Fifth Symphony is stirring but aloof
By
Barry Millington
13 Nov 2008
While not exactly a stranger to the concert listings, Bruckner’s Fifth Symphony has never enjoyed the popularity of the sublime Seventh or monumental Eighth. By the side of those towering achievements, the Fifth can seem to be missing a dimension.
At 80 minutes, it’s a substantial score, however, and it was good to have the opportunity to hear Jiri Belohlavek, who has a flair for this kind of repertoire, tackle the Fifth in a BBC Symphony programme solely devoted to it. If the first movement, in his hands, remained aloof and impersonal, that is as much a comment on the music as on the interpreter.

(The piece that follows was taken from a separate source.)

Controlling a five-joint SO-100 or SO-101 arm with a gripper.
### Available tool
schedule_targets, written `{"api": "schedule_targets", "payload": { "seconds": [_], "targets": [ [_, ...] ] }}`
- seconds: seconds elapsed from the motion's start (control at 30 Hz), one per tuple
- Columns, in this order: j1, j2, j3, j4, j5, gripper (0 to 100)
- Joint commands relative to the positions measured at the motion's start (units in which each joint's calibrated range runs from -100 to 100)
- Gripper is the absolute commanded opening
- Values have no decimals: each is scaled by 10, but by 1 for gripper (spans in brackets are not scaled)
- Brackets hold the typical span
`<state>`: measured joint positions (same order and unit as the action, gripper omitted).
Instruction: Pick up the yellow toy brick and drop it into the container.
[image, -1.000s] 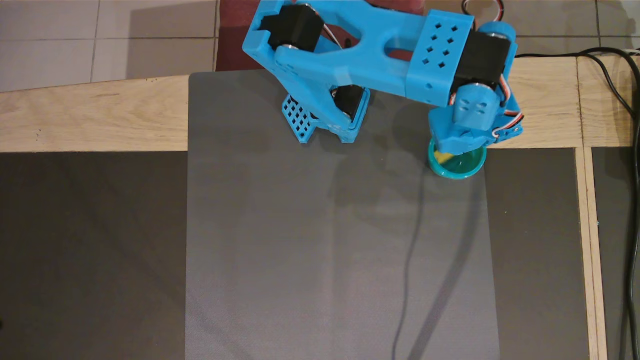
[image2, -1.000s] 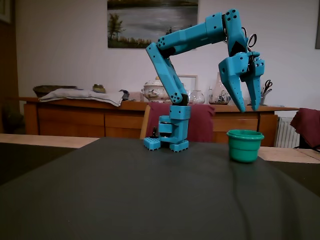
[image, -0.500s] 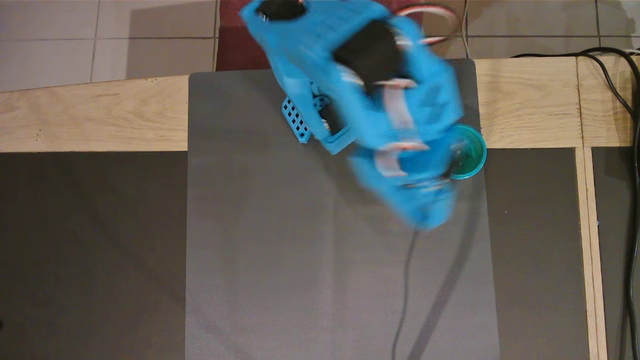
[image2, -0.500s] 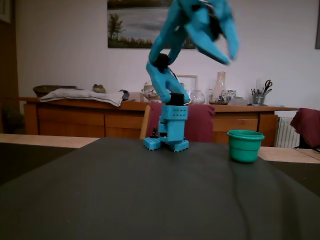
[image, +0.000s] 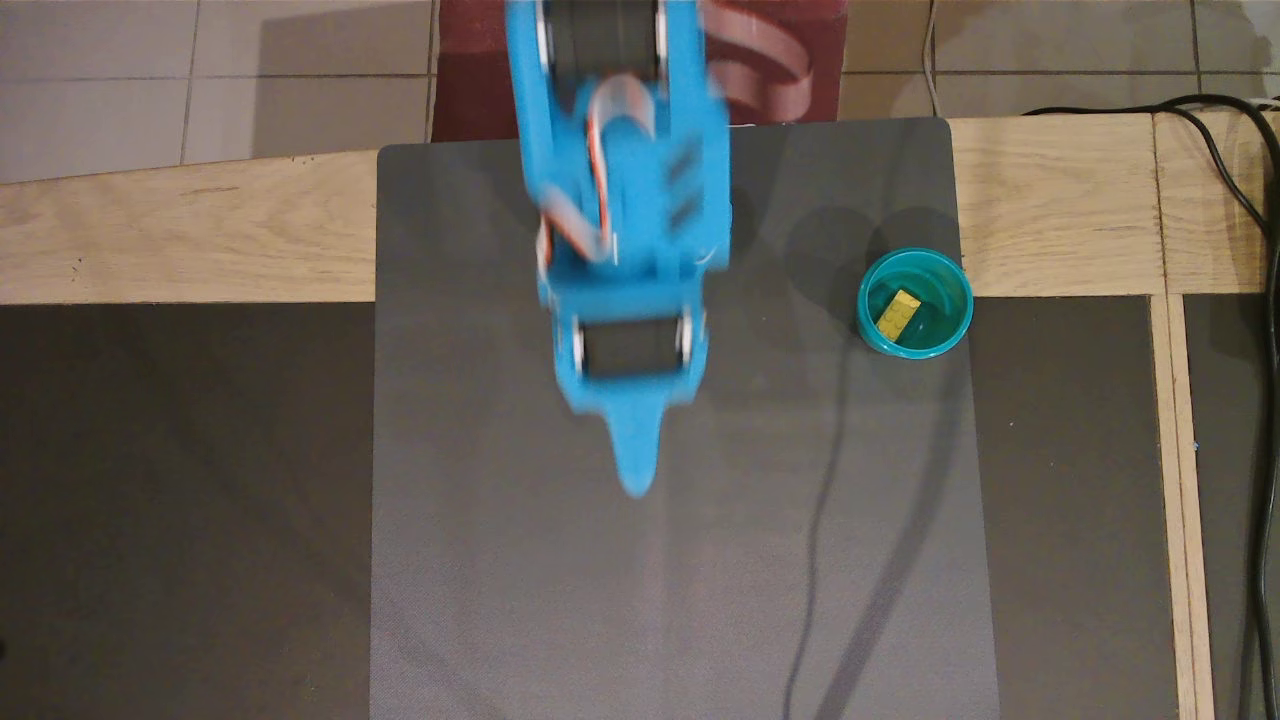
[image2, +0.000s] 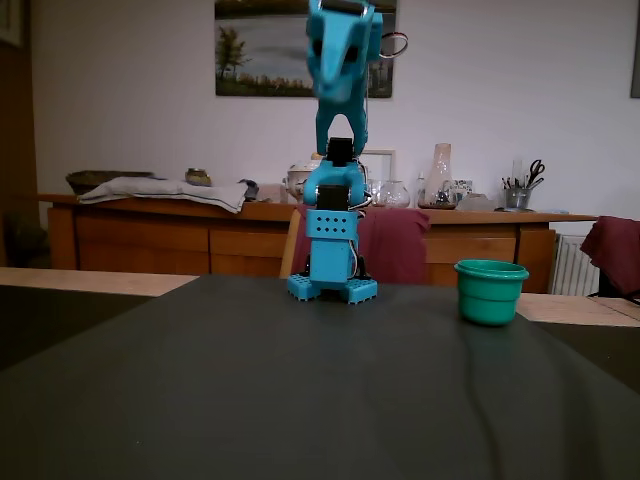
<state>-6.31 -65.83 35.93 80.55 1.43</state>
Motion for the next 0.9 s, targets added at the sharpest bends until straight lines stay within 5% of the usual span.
{"api": "schedule_targets", "payload": {
  "seconds": [0.0,0.27,0.63,0.87],
  "targets": [
    [5,-2,107,-83,-4,0],
    [5,-2,333,-220,-4,0],
    [5,-26,366,-172,-4,0],
    [5,-255,492,-133,0,0]
  ]
}}
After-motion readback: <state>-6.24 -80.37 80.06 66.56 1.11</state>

The noble tread of the Adagio second movement, though, was suffused with warmth, while the Scherzo hinted, for all its brassy clamour, at the preternatural quality that Bruckner presumably had in mind when he referred to it as his “Fantastic” symphony. Belohlavek’s handling of the Trio, playful and puckish, pursued that idea, before the return of the clangorous Scherzo material.
The BBC players delivered the goods but little more, and there were occasional moments of sour tuning and less than razor-sharp ensemble. It would be over-generous to say that the orchestra’s tone was sumptuous in the finale but it was certainly not lacking in terms of weight of tone and explosive potency. The hard-earned apotheosis was undeniably stirring.